▶ _WORK REQUEST_:
Without the pictures, copy all of the data exactly.

▶ _DATA SECTION_:
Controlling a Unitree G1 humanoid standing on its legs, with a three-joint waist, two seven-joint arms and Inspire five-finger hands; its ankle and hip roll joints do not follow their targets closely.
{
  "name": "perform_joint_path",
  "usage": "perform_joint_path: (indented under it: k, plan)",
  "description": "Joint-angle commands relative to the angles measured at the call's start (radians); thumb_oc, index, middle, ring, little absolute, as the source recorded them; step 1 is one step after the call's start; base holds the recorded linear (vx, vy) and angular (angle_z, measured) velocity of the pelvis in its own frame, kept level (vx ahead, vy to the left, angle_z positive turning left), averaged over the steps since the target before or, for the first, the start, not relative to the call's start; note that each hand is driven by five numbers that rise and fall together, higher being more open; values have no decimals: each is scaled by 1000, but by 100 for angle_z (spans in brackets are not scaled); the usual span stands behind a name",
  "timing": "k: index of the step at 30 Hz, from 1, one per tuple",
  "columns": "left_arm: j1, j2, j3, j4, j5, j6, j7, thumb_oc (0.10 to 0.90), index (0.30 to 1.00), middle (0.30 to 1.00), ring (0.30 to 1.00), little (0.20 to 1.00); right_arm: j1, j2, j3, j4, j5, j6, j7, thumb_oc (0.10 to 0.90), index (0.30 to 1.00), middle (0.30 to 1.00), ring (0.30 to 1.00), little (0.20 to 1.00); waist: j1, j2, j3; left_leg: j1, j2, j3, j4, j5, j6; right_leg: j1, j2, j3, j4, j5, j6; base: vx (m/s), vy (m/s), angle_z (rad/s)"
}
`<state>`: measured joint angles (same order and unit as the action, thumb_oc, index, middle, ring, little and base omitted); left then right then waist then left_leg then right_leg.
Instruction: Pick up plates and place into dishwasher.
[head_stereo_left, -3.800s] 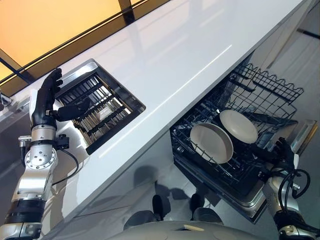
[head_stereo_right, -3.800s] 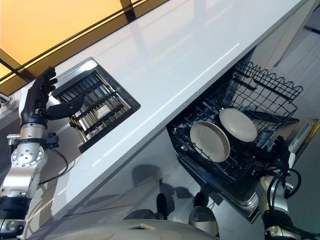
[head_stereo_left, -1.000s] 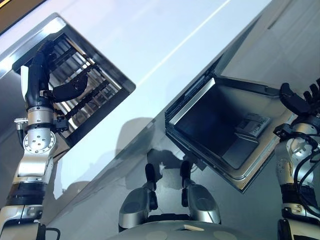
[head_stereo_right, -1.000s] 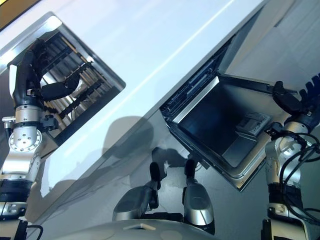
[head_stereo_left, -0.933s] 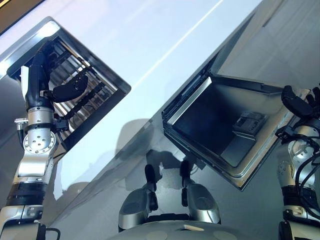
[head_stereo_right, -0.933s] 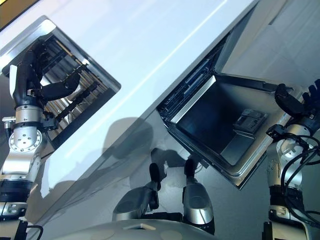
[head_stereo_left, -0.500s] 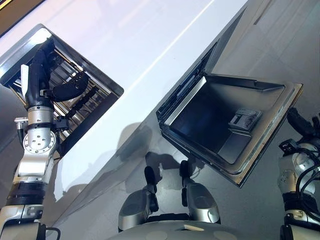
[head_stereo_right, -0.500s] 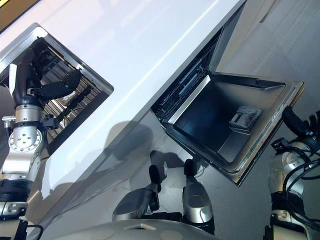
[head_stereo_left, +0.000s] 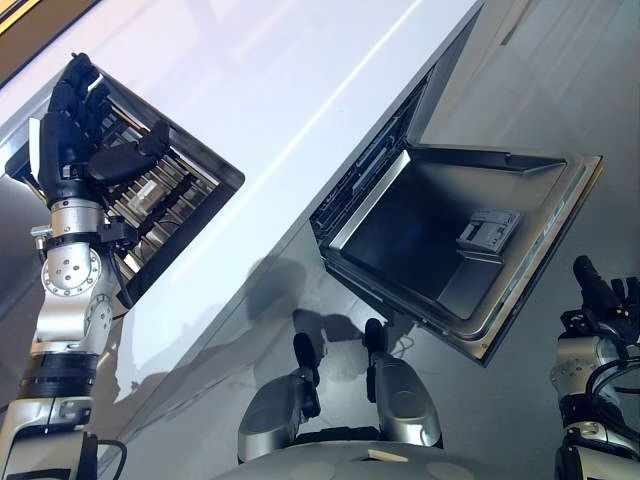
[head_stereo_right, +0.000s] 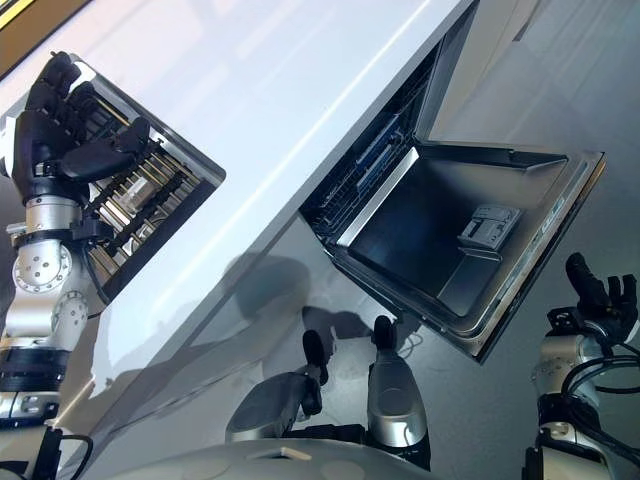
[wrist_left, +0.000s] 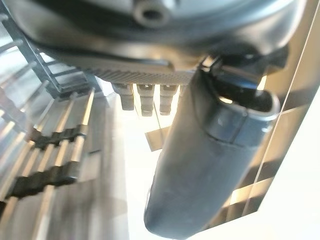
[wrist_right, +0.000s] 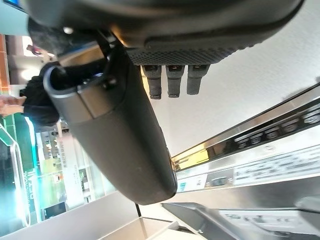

▶ _REPLY TO THE TASK_:
Controlling a Unitree G1 humanoid standing on its legs, with a three-joint waist, two seven-joint arms and Inspire five-finger hands; its ankle and hip roll joints do not follow their targets closely.
{
  "name": "perform_joint_path",
  "usage": "perform_joint_path: (indented under it: k, plan)",
  "description": "Joint-angle commands relative to the angles measured at the call's start (radians); thumb_oc, index, middle, ring, little absolute, as the source recorded them; step 1 is one step after the call's start; base holds the recorded linear (vx, vy) and angular (angle_z, measured) velocity of the pelvis in its own frame, kept level (vx ahead, vy to the left, angle_z positive turning left), averaged over the steps since the target before or, for the first, the start, not relative to the call's start; note that each hand is driven by five numbers that rise and fall together, higher being more open; values have no decimals: each is scaled by 1000, but by 100 for angle_z (spans in brackets are not scaled); the usual span stands behind a name",
  "timing": "k: index of the step at 30 Hz, from 1, one per tuple",
  "columns": "left_arm: j1, j2, j3, j4, j5, j6, j7, thumb_oc (0.10 to 0.90), index (0.30 to 1.00), middle (0.30 to 1.00), ring (0.30 to 1.00), little (0.20 to 1.00); right_arm: j1, j2, j3, j4, j5, j6, j7, thumb_oc (0.10 to 0.90), index (0.30 to 1.00), middle (0.30 to 1.00), ring (0.30 to 1.00), little (0.20 to 1.00); waist: j1, j2, j3; left_leg: j1, j2, j3, j4, j5, j6; right_leg: j1, j2, j3, j4, j5, j6; base: vx (m/s), vy (m/s), angle_z (rad/s)"
}
`<state>`: measured joint angles (same order and unit as the action, thumb_oc, index, middle, ring, little and base omitted); left then right then waist then left_leg then right_leg.
Instruction: Pick up plates and place into dishwasher.
[head_stereo_left, -3.800s] 
[head_stereo_right, -3.800s] 
[head_stereo_left, -1.000s] 
[head_stereo_right, -1.000s] 
[head_stereo_left, -0.933s] 
[head_stereo_right, -0.933s] 
[head_stereo_left, -0.500s] 
[head_stereo_right, -0.500s] 
[head_stereo_left, +0.000s] 
[head_stereo_right, +0.000s] 
[wrist_left, +0.000s] 
[wrist_right, +0.000s] 

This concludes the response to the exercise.